What we essentially want to do is compute the probability that, given that we rolled two 1s, we picked up a biased die. If we let $B$ denote the event that we picked up a biased die and we denote by $R_{1,1}$ the event that we rolled two 1s, then we want to compute $\Pr(B \mid R_{1,1})$. Bayes' Theorem tells us that $$\Pr(B \mid R_{1,1}) = \frac{\Pr(R_{1,1}) \mid B) \cdot \Pr(B)}{\Pr(R_{1,1})}.$$ We know $\Pr(B) = 5\% = \frac 1 {20}$ and we know that $\Pr(R_{1,1} \mid B) = \left( \frac 3 4 \right)^2 = \frac{9}{16}$. All we need to do is to calculate $\Pr(R_{1,1})$.
Recall that the Law of Total Probability tells us that $$\Pr(R_{1,1}) = \Pr(R_{1,1} \mid B) \cdot \Pr(B) + \Pr(R_{1,1} \mid \overline B) \cdot \Pr(\overline B)$$ where $\overline B$ is the non-biased die event, or in other words, the fair dice. This gives us \begin{align*} \Pr(R_{1,1}) &= \Pr(R_{1,1} \mid B) \cdot \Pr(B) + \Pr(R_{1,1} \mid \overline B) \cdot \Pr(\overline B) \\ &= \frac{9}{16} \cdot \frac 1{20} + \frac 1{36} \cdot \frac{19}{20} \\ &= \frac{157}{2880} \end{align*} Then plugging these into the formula for Bayes' Theorem gives us $$\Pr(B \mid R_{1,1}) = \frac{\frac{9}{320}}{\frac{157}{2880}} = \frac{81}{157} \approx 0.516.$$
Example 20.14. Recall the Monty Hall problem. We will use Bayes' theorem to formally describe the probability of the outcomes for each choice. Let $C$ be the random variable that indicates which door has the car behind it and let $D$ be the random variable that tells us which door Monty Hall opens. We denote each door by 1, 2, or 3. Suppose we choose door $i$.
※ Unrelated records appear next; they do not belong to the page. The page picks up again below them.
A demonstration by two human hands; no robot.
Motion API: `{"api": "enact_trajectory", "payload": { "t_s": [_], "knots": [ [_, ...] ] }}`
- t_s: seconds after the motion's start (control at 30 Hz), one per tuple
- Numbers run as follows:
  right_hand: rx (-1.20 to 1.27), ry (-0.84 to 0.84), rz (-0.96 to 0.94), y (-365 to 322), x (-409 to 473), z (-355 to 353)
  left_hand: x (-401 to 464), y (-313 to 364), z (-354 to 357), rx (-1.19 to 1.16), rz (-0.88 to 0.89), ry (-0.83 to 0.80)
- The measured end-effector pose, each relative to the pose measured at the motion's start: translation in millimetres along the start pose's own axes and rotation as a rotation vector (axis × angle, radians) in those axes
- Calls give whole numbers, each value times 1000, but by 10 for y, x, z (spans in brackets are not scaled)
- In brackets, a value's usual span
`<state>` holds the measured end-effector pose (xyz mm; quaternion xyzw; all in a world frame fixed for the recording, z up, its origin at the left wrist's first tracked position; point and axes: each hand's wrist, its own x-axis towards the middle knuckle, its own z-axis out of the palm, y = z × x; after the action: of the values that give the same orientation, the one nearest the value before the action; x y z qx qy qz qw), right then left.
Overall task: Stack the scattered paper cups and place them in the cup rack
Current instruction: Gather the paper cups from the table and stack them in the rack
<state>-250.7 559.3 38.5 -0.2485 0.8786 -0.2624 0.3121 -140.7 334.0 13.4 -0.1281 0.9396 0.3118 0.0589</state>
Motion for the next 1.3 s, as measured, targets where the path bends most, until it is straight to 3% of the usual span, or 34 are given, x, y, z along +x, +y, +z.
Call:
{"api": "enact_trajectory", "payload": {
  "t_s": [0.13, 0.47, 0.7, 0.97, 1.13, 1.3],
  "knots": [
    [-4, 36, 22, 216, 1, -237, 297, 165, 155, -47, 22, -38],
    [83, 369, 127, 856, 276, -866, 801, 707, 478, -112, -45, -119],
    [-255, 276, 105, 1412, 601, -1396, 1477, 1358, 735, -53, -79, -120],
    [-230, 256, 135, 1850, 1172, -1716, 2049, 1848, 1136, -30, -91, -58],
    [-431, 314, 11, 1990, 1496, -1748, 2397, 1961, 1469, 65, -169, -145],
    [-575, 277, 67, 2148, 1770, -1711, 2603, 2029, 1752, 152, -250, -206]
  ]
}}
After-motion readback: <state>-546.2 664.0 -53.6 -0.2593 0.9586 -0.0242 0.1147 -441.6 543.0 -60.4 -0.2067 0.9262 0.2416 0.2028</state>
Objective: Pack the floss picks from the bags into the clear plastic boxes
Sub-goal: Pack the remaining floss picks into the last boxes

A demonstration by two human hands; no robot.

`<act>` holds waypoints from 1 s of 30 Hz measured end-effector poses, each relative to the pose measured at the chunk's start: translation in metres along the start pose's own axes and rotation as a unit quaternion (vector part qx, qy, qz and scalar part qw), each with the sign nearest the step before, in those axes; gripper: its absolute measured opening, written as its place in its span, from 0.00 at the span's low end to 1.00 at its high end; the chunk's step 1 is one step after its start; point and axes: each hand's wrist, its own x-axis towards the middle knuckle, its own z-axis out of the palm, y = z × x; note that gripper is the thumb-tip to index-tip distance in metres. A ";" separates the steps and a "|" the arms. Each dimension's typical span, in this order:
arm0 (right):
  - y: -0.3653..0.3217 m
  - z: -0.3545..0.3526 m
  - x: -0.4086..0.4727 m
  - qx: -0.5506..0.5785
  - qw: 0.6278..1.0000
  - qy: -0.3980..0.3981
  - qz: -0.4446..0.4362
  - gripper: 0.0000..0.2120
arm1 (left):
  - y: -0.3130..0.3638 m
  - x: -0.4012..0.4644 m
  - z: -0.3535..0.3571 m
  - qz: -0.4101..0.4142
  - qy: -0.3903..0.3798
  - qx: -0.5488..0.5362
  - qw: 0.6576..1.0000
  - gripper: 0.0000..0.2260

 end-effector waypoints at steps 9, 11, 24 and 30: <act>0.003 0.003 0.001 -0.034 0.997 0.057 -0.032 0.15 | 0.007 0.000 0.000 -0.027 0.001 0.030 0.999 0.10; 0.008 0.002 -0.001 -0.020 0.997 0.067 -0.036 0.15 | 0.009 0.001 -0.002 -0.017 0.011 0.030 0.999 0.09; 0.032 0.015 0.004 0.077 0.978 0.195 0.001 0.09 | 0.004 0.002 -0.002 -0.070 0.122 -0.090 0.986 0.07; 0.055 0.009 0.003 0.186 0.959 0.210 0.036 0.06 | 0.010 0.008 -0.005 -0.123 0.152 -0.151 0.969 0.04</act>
First, we observe that $\Pr(C = j) = \frac 1 3$ for $j = 1,2,3$. That is, each door is equally likely to have the car behind it.
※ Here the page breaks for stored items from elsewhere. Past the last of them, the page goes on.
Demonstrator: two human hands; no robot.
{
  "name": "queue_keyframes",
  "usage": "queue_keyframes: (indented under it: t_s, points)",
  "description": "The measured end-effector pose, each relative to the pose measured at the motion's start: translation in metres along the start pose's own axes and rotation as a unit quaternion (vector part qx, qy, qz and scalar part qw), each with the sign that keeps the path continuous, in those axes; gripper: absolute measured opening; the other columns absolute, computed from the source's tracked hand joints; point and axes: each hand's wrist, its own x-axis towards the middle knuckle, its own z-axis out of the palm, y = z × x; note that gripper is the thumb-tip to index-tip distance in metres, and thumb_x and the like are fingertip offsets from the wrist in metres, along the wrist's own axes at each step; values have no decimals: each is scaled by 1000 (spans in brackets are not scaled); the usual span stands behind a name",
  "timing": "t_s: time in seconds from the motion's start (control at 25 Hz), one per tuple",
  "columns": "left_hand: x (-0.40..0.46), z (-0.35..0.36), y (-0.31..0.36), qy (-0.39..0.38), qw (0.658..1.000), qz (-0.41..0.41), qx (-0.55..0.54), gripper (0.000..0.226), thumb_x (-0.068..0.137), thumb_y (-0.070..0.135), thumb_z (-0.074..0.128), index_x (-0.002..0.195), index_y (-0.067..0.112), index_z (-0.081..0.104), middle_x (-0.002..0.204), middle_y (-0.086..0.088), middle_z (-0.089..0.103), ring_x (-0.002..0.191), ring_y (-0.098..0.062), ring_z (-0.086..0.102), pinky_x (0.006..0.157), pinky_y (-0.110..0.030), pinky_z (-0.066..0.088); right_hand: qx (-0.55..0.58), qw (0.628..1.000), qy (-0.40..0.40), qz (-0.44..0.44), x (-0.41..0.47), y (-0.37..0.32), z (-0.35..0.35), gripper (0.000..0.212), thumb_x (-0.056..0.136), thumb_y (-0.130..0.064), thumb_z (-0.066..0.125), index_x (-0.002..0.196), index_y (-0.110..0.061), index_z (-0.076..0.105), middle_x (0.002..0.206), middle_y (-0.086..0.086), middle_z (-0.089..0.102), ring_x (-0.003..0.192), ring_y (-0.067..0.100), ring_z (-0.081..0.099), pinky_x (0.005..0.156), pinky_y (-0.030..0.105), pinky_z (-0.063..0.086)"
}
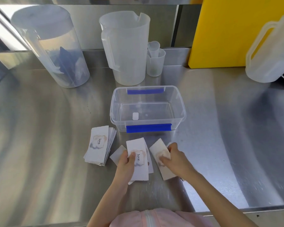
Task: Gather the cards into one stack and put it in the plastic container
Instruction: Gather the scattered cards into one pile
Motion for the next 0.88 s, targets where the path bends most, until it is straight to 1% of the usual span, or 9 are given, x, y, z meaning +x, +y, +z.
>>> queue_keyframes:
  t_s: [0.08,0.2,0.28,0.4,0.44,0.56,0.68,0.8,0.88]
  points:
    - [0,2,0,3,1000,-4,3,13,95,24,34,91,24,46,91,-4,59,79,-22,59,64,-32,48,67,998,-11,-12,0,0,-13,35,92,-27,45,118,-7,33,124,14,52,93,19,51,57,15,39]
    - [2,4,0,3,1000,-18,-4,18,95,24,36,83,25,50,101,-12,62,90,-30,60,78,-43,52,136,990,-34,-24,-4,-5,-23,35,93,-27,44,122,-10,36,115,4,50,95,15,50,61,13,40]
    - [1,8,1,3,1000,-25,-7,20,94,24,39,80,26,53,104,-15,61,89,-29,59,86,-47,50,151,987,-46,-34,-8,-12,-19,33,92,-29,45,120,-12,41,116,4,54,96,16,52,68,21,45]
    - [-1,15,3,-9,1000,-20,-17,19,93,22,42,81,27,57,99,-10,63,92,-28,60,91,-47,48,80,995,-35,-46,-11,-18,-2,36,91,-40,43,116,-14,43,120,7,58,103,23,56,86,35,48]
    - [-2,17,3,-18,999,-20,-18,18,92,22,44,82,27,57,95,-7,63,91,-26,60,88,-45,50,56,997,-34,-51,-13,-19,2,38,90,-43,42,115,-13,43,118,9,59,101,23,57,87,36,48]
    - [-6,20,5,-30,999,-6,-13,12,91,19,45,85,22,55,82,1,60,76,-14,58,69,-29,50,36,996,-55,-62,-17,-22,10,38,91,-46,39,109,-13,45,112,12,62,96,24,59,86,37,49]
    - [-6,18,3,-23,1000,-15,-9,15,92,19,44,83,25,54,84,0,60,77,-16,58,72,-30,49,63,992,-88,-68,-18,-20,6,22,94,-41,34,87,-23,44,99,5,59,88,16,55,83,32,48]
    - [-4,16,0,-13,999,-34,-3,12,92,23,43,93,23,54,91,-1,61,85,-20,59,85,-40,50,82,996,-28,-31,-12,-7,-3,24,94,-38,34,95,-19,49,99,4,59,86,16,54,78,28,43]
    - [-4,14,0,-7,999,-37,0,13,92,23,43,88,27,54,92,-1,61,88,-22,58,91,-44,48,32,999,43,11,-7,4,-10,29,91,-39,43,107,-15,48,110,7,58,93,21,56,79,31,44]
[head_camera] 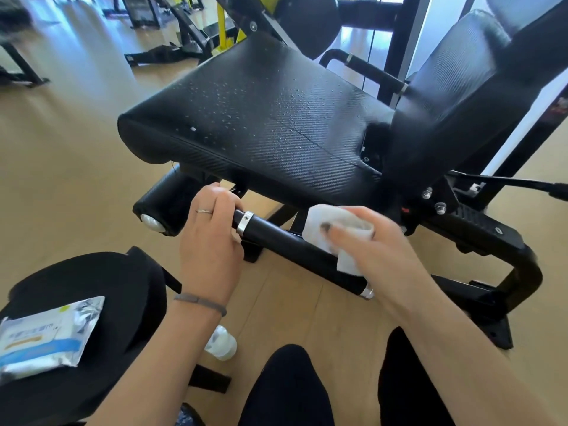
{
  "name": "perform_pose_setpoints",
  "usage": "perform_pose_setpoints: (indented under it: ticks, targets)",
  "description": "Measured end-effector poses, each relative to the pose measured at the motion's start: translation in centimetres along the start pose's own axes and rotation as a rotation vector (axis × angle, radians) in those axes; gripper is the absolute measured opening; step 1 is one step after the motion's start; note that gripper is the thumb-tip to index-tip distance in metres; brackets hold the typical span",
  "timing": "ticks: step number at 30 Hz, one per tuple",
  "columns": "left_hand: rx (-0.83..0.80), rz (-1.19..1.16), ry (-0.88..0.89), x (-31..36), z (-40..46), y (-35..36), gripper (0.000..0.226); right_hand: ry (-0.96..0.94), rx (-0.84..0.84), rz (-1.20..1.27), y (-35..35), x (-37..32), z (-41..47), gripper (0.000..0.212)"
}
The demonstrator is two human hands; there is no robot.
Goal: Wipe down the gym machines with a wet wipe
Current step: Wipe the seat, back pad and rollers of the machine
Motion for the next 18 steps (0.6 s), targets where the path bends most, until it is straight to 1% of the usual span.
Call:
perform_pose_setpoints:
  ticks: [1,2,3,4,5,6,7,8,9,10,11,12,13,15,18]
  targets:
    - [-0.003,0.000,0.001,0.1,0.0,-0.1,0.024,0.089,0.003,0.215,0.0,0.0,0.7,0.024]
    - [-0.007,-0.002,0.001,0.2,0.0,-0.1,0.027,0.130,0.013,0.421,0.0,-0.3,1.5,0.024]
    - [-0.008,-0.004,0.001,0.3,0.0,-0.2,0.031,0.123,0.065,0.566,-0.2,-0.7,2.5,0.025]
    - [-0.008,-0.009,-0.003,0.5,0.1,-0.2,0.036,0.075,0.159,0.585,-0.7,-1.3,3.4,0.028]
    - [0.000,-0.013,-0.008,0.6,0.1,-0.2,0.039,-0.008,0.270,0.471,-1.2,-2.2,4.4,0.031]
    - [0.009,-0.016,-0.013,0.7,0.2,-0.3,0.040,-0.113,0.349,0.273,-1.3,-3.1,5.2,0.036]
    - [0.017,-0.019,-0.014,0.7,0.2,-0.2,0.040,-0.225,0.359,0.045,-0.8,-4.3,5.9,0.044]
    - [0.021,-0.026,-0.016,0.8,0.2,-0.2,0.038,-0.320,0.282,-0.194,0.4,-4.9,6.7,0.050]
    - [0.026,-0.032,-0.017,0.8,0.2,-0.2,0.037,-0.376,0.134,-0.439,1.9,-4.9,7.5,0.057]
    - [0.029,-0.033,-0.018,0.8,0.3,-0.2,0.036,-0.399,-0.022,-0.692,3.4,-3.9,8.3,0.067]
    - [0.032,-0.031,-0.020,0.8,0.3,-0.2,0.036,-0.420,-0.140,-0.911,4.6,-2.6,8.9,0.074]
    - [0.030,-0.028,-0.025,0.8,0.2,-0.1,0.036,-0.448,-0.203,-1.045,5.3,-1.8,9.7,0.076]
    - [0.030,-0.026,-0.031,0.8,0.2,0.0,0.035,-0.468,-0.230,-1.079,5.7,-1.5,10.3,0.074]
    - [0.045,-0.029,-0.039,0.7,0.2,0.1,0.032,-0.509,-0.251,-1.038,6.9,-2.4,11.5,0.069]
    - [0.064,-0.028,-0.014,0.8,0.3,0.1,0.018,-0.647,-0.233,-1.042,8.6,-3.8,12.5,0.063]
Point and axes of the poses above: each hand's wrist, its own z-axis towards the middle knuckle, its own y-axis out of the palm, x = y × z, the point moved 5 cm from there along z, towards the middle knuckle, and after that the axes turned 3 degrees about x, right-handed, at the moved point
Next, we need to think about which door Monty is likely to open. Recalling that we chose door $i$, we have $$ \Pr(D = k \mid C = j) = \begin{cases} 1 & \text{if $i \neq j \neq k$,} \\ 0 & \text{if $k = i$ or $k = j$,} \\ \frac 1 2 & \text{if $i = j$ and $k \neq i$.} \\ \end{cases} $$ The first case says that if we didn't choose the door with the car, then Monty must open the remaining door with the goat. The second case says that Monty will not open the door we chose or the door containing the car. The last case occurs when we choose the door with the car, in which case Monty opens one of the other two doors with equal probability.
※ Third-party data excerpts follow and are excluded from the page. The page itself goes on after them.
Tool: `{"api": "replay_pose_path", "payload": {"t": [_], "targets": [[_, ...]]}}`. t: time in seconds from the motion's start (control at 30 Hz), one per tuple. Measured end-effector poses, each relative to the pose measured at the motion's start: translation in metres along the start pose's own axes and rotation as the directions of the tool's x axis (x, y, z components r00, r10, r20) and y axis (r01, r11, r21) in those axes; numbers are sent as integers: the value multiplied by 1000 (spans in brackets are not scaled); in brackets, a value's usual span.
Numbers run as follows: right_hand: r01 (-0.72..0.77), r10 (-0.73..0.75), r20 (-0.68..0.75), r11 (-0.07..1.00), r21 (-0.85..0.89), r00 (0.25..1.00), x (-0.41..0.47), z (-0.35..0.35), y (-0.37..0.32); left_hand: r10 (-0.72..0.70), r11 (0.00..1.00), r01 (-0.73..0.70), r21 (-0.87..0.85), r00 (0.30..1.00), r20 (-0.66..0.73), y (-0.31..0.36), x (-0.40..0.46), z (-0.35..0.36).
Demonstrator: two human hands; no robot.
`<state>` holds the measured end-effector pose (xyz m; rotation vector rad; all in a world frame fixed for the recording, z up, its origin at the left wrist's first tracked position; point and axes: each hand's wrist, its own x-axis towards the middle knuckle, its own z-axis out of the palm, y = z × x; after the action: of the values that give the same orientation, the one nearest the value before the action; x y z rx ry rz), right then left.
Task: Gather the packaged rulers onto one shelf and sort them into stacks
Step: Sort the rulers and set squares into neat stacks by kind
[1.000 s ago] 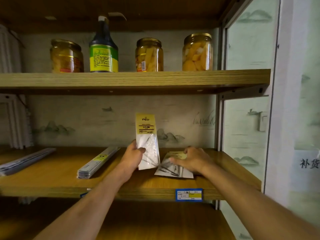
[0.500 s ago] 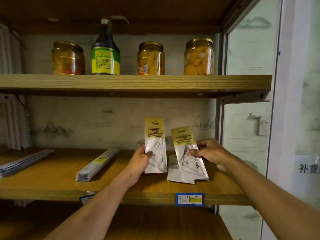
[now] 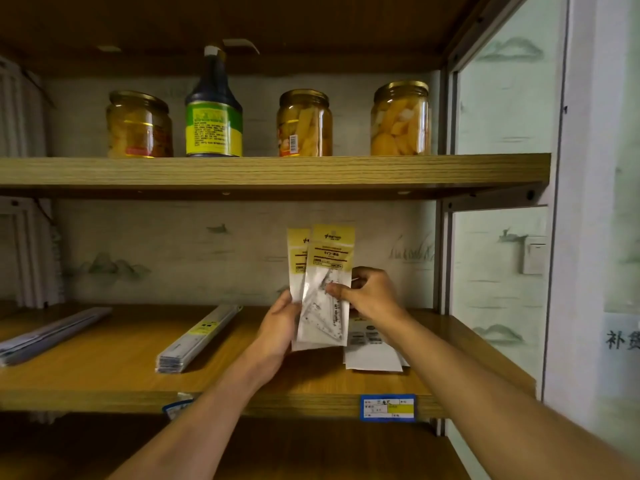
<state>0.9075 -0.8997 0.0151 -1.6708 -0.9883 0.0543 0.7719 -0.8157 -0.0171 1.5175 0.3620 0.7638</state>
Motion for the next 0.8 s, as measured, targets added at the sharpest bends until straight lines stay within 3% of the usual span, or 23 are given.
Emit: {"api": "replay_pose_path", "payload": {"t": [0.13, 0.23, 0.33, 0.47, 0.63, 0.8], "targets": [[107, -110, -5, 981, -163, 994, -5, 5, -4, -32, 999, 34, -32, 999, 39, 4, -3, -2], [112, -121, -28, 969, -220, 992, -7, 7, -4, 50, 988, -57, 145, 998, 45, 3, -7, 2], [103, -129, -53, 931, -350, 990, -9, 0, -3, 91, 980, -90, 176, 996, 6, -3, -7, 6], [35, -28, 20, 869, -493, 999, -17, -17, 12, 17, 998, -10, 58, 993, -113, -5, 0, 3], [27, 196, 200, 645, -764, 960, -31, -8, 25, -41, 999, 44, 15, 985, -167, -8, 4, 5], [50, 212, 235, 633, -772, 949, -31, -18, 17, -72, 997, 68, -32, 984, -161, -6, 4, 3]]}}
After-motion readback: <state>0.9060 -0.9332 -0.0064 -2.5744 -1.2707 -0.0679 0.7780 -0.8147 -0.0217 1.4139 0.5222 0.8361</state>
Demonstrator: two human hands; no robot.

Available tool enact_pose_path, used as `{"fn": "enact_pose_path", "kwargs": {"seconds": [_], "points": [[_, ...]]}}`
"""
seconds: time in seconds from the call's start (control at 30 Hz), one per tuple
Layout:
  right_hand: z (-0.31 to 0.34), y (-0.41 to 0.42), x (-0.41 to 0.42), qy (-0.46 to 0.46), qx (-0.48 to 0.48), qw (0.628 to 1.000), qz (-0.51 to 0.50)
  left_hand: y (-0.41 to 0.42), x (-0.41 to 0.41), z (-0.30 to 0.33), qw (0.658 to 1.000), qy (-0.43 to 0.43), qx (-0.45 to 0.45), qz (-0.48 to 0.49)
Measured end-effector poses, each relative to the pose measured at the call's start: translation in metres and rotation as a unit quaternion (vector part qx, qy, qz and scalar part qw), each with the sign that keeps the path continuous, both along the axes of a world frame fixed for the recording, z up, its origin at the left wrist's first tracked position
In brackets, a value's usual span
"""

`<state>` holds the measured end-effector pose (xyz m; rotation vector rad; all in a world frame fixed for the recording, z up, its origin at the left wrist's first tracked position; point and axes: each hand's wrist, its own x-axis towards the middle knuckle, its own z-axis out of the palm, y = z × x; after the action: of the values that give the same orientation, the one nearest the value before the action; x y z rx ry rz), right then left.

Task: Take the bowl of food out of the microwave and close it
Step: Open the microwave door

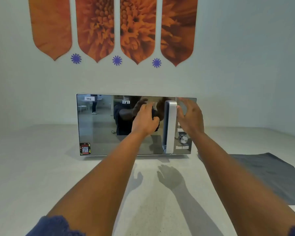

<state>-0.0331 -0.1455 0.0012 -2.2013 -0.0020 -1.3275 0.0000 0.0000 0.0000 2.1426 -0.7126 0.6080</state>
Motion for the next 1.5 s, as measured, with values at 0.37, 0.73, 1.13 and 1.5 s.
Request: {"fn": "enact_pose_path", "kwargs": {"seconds": [0.37, 0.73, 1.13, 1.5], "points": [[-0.026, -0.022, 0.019, 0.059, 0.104, 0.993, 0.002, -0.046, 0.018, -0.021, 0.965, 0.205, -0.150, -0.059], [-0.033, -0.030, 0.044, 0.125, 0.228, 0.964, 0.053, -0.071, 0.035, -0.033, 0.958, 0.245, -0.136, -0.067], [-0.021, -0.043, 0.066, 0.073, 0.176, 0.981, 0.034, -0.084, 0.047, -0.027, 0.948, 0.263, -0.148, -0.106], [0.016, -0.053, 0.090, 0.020, -0.078, 0.995, -0.064, -0.103, 0.052, -0.027, 0.941, 0.287, -0.148, -0.104]]}}
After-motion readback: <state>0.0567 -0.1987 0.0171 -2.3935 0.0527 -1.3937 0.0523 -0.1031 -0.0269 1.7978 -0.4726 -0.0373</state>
Putting this together, we can consider two cases: if we chose the correct door ($C = i$) or if we chose the wrong door ($C = j \neq i$). In each case, Monty opens a door $k$. We know from the rules that $k \neq i$, since we chose $i$ and $k$ cannot be the door with the car behind it.
If we chose the correct door, we have $$\Pr(C = i \mid D = k) = \frac{\Pr(D = k \mid C = i) \Pr(C = i)}{\Pr(D = k)}.$$ We must compute $\Pr(D = k)$, but that's not hard because we've exhausted all the possibilities above. We have \begin{align*} \Pr(D = k) &= \sum_{n=1}^3 \Pr(D = k \mid C = n) \Pr(C = n) \\ &= 1 \cdot \frac 1 3 + 0 \cdot \frac 1 3 + \frac 1 2 \cdot \frac 1 3 \\ &= \frac 1 2 \end{align*} Then going back to our equation above, we have $$\Pr(C = i \mid D = k) = \frac{\frac 1 2 \cdot \frac 1 3}{\frac 1 2} = \frac 1 3.$$ That is, if we picked the correct door to begin with, then Monty revealing the door doesn't change our odds of winning and we're still at $\frac 1 3$. Now, if we repeat this analysis but with $C = j \neq i$, we have $$\Pr(C = j \mid D = k) = \frac{1 \cdot \frac 1 3}{\frac 1 2} = \frac 2 3.$$ This says that if we picked door $i$, then the probability that the car is behind the other door after Monty makes the revelation is $\frac 2 3$. Therefore, the best strategy is always to switch.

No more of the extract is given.